| Activity |
Repeat exactly the lines of the listing below, please, starting with the first and ending with the line containing "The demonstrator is"; leave out the rest.

*** Block opens ***

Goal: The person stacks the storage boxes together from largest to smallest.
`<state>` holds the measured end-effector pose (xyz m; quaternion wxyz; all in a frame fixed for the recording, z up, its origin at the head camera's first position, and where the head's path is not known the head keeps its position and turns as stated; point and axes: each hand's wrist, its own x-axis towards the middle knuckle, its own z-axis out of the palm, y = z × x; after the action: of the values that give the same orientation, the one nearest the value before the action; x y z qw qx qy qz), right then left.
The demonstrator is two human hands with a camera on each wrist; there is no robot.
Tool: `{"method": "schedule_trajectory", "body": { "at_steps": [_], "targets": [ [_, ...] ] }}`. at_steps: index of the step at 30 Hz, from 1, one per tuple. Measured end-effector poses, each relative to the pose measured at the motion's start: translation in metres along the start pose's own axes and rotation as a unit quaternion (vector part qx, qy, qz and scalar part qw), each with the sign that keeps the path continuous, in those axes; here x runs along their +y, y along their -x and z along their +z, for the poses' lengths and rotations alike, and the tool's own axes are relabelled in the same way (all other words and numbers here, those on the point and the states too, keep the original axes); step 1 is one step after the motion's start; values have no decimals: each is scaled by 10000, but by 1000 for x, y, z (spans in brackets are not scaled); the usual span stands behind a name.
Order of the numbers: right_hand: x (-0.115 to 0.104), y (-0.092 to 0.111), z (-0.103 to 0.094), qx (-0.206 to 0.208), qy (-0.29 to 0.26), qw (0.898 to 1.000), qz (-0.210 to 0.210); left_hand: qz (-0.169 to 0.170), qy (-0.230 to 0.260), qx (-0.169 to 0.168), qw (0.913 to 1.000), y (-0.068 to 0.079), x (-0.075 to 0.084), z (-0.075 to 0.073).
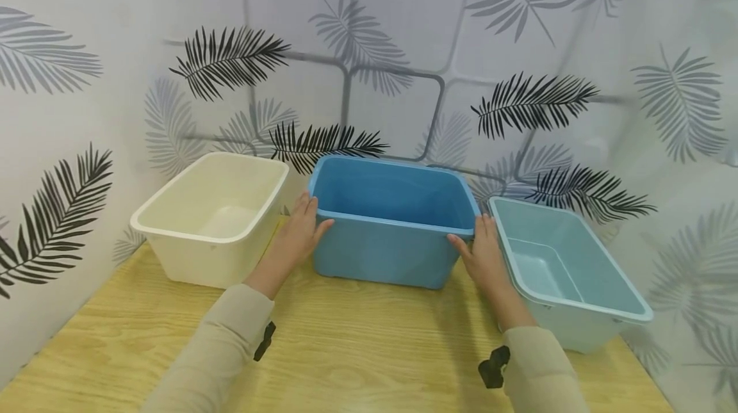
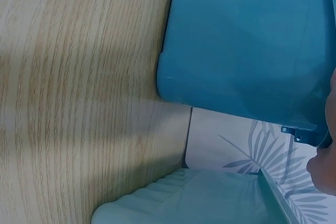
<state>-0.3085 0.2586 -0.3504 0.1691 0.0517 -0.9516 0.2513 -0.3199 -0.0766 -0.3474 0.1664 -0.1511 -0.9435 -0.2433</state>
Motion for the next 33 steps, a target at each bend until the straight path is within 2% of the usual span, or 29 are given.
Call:
{"method": "schedule_trajectory", "body": {
  "at_steps": [6, 15, 23, 33],
  "targets": [
    [0, 0, -2, -45, 116, 9999, -14, 45, 63, 225, 9997, 0, -1, 2],
    [2, 2, -4, -110, 260, 9996, -84, 93, 312, 300, 9990, 2, -2, 2],
    [0, 5, -9, -39, 473, 9987, -158, 201, 121, 351, 9991, 3, -3, -1],
    [-2, 10, -9, 33, 515, 9984, -220, 223, 166, 417, 9987, 9, -3, -5]
  ]
}}
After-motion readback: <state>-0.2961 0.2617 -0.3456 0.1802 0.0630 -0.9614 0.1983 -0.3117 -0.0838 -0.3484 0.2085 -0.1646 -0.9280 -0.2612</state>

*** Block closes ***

| Written answer |
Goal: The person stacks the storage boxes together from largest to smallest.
`<state>` holds the measured end-effector pose (xyz m; quaternion wxyz; all in a frame fixed for the recording, z up, its origin at the head camera's first position, and where the head's path is not known the head keeps its position and turns as stated; point and axes: each hand's wrist, its own x-axis towards the middle knuckle, its own z-axis out of the palm, y = z × x; after the action: of the values that give the same orientation, the one nearest the value before the action; x y z qw qx qy qz), right then left.
The demonstrator is two human hands with a camera on each wrist; there is no robot.

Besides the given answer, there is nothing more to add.